[Dataset records]
═══
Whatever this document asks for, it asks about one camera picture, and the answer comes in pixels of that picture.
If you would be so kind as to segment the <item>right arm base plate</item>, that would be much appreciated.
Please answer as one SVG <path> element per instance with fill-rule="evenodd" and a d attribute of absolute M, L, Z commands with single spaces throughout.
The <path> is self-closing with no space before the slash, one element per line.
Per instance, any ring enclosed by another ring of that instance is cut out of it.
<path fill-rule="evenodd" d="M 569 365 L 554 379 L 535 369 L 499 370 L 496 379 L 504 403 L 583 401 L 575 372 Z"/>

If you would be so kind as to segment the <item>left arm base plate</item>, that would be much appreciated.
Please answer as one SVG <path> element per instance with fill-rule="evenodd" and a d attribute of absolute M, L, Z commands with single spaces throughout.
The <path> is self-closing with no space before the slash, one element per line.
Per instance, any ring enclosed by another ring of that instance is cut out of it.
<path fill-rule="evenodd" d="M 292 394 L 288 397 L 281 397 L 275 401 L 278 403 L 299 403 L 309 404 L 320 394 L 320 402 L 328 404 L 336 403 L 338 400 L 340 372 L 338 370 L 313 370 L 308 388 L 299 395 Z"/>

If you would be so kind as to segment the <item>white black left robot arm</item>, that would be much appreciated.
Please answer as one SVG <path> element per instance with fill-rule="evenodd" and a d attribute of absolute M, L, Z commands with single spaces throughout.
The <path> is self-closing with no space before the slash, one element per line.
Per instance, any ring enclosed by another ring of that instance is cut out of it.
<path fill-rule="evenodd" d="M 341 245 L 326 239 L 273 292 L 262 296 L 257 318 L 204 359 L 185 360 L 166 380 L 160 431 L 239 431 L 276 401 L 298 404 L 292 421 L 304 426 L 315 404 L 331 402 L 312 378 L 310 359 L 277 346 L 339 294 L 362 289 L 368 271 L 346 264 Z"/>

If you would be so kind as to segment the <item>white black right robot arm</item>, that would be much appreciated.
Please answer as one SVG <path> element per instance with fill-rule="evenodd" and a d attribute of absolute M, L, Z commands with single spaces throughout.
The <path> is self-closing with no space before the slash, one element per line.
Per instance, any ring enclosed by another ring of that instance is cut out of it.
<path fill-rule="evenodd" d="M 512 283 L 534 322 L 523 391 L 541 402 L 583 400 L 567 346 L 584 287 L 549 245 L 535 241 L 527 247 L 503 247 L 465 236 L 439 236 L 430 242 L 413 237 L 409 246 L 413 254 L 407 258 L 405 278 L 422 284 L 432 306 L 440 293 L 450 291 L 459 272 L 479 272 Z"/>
═══
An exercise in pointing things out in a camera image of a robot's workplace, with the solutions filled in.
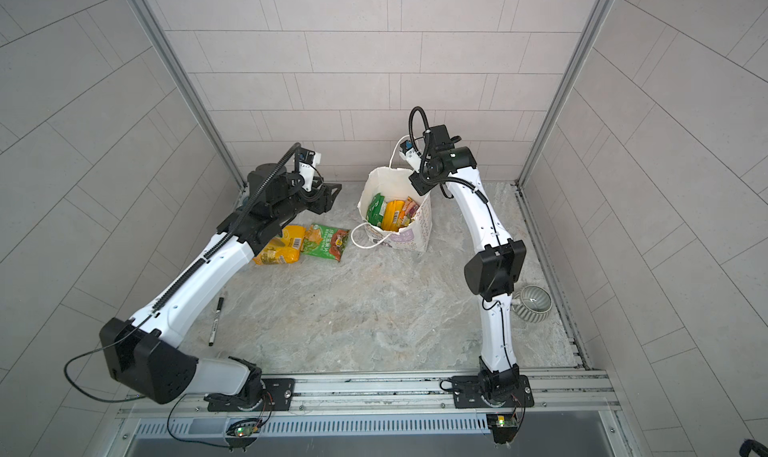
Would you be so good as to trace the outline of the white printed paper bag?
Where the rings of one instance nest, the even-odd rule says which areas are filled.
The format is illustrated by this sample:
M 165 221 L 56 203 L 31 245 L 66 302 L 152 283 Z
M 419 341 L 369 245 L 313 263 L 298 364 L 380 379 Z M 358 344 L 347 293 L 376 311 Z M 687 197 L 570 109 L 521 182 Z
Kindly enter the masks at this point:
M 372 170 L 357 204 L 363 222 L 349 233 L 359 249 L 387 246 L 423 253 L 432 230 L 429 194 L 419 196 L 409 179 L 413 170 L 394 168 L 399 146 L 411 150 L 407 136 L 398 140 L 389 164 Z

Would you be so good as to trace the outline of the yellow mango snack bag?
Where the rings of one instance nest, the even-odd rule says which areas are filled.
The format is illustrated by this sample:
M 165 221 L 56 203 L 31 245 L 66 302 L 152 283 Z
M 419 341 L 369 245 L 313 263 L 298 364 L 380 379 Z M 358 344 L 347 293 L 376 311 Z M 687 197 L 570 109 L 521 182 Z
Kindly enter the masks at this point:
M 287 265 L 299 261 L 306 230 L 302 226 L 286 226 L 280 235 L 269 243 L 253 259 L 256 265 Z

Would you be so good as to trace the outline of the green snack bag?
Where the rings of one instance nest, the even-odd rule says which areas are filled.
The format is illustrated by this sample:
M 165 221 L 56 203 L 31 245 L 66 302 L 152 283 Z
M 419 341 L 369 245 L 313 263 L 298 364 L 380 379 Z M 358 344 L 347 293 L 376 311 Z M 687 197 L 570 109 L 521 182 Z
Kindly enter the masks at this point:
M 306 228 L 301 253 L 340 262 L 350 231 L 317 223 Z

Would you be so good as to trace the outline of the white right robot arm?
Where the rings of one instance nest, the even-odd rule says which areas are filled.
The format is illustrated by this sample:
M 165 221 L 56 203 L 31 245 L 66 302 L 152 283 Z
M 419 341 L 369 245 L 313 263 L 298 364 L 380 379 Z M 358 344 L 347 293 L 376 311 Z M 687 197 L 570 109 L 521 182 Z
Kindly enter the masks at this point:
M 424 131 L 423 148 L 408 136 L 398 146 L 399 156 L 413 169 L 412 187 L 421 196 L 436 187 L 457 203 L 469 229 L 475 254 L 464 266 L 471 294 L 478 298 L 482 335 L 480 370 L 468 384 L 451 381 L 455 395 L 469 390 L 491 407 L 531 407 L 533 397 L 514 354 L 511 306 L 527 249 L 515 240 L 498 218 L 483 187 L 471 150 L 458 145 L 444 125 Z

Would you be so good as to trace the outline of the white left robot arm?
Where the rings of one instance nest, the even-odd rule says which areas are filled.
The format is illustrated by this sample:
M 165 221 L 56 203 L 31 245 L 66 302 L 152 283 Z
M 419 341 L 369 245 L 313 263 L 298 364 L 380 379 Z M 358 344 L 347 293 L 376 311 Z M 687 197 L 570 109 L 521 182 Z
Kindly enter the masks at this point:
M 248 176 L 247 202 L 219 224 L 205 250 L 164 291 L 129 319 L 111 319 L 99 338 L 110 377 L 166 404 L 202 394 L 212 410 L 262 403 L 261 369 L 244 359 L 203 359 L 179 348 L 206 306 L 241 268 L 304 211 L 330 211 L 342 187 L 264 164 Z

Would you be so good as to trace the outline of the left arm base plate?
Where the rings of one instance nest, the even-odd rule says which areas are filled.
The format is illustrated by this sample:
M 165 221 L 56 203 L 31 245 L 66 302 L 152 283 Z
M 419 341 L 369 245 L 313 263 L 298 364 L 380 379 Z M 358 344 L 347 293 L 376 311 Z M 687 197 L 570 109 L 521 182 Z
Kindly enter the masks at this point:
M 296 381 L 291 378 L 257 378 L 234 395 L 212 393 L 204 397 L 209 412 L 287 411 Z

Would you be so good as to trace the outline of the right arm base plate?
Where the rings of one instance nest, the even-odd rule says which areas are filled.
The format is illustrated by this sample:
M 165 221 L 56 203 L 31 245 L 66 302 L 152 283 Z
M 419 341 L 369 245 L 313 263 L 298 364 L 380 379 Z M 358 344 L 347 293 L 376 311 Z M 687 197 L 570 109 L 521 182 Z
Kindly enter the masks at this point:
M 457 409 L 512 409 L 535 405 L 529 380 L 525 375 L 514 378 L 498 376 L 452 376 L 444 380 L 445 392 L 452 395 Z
═══
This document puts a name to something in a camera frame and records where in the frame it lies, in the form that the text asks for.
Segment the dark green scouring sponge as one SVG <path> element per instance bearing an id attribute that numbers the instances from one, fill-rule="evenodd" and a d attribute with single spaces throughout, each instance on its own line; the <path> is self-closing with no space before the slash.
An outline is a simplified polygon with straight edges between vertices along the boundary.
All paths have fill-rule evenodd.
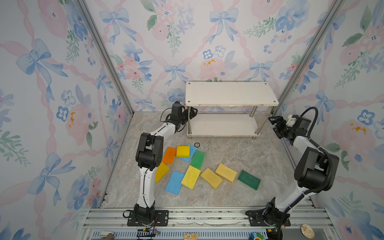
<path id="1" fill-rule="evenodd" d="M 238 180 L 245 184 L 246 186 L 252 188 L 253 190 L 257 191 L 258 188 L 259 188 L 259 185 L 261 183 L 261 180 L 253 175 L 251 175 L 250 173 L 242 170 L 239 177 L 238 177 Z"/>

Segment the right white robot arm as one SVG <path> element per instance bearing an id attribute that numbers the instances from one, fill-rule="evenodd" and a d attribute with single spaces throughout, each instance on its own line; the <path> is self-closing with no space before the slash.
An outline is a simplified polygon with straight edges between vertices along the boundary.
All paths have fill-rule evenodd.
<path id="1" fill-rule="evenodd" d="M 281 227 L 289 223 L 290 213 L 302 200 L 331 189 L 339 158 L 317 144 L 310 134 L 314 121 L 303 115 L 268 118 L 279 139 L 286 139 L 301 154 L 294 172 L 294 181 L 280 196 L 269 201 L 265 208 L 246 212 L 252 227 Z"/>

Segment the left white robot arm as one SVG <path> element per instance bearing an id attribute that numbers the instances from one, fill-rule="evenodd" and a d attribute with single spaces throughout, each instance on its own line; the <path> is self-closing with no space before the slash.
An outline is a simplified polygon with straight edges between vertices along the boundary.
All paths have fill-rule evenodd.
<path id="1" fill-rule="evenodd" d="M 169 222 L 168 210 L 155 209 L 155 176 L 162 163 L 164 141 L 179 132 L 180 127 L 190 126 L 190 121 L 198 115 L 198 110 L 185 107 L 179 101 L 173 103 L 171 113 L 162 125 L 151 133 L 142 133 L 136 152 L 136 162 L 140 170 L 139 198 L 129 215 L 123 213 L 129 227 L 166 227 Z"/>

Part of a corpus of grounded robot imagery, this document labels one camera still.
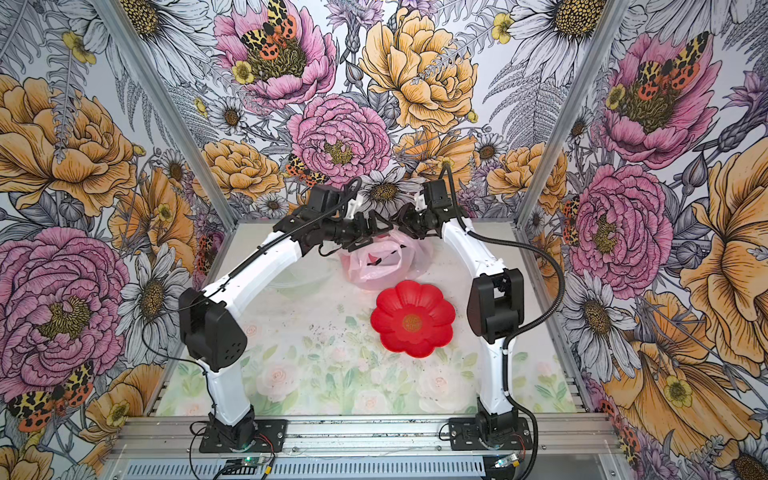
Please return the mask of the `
═══
WHAT IS EXPECTED: Pictures aside, print exactly the lines above starting with the one containing "Segment the right" and going on through the one containing "Please return the".

EXERCISE RESULT:
Segment the right white robot arm as one SVG <path> element per instance bearing an id attribute that numbers the instances from one, fill-rule="evenodd" and a d attribute with single spaces throughout, each instance on its own line; the <path> is self-closing with no space before the slash.
An outline is a simplified polygon with straight edges between vertices along the boundary.
All paths have fill-rule evenodd.
<path id="1" fill-rule="evenodd" d="M 281 227 L 289 223 L 290 213 L 302 200 L 331 189 L 339 158 L 317 144 L 310 134 L 314 121 L 303 115 L 268 118 L 279 139 L 286 139 L 301 154 L 294 172 L 294 181 L 280 196 L 269 201 L 265 208 L 246 212 L 252 227 Z"/>

Segment the left white robot arm as one SVG <path> element per instance bearing an id attribute that numbers the instances from one, fill-rule="evenodd" and a d attribute with single spaces throughout, each instance on its own line; the <path> is self-closing with no space before the slash.
An outline is a simplified polygon with straight edges between vertices along the boundary.
All paths have fill-rule evenodd.
<path id="1" fill-rule="evenodd" d="M 169 222 L 168 210 L 155 209 L 155 176 L 162 163 L 164 141 L 179 132 L 180 127 L 190 126 L 190 121 L 198 115 L 198 110 L 185 107 L 179 101 L 173 103 L 171 113 L 162 125 L 151 133 L 142 133 L 136 152 L 136 162 L 140 170 L 139 198 L 129 215 L 123 213 L 129 227 L 166 227 Z"/>

Part of a corpus of grounded robot imagery, this document labels one camera still.
Please return the mask of the `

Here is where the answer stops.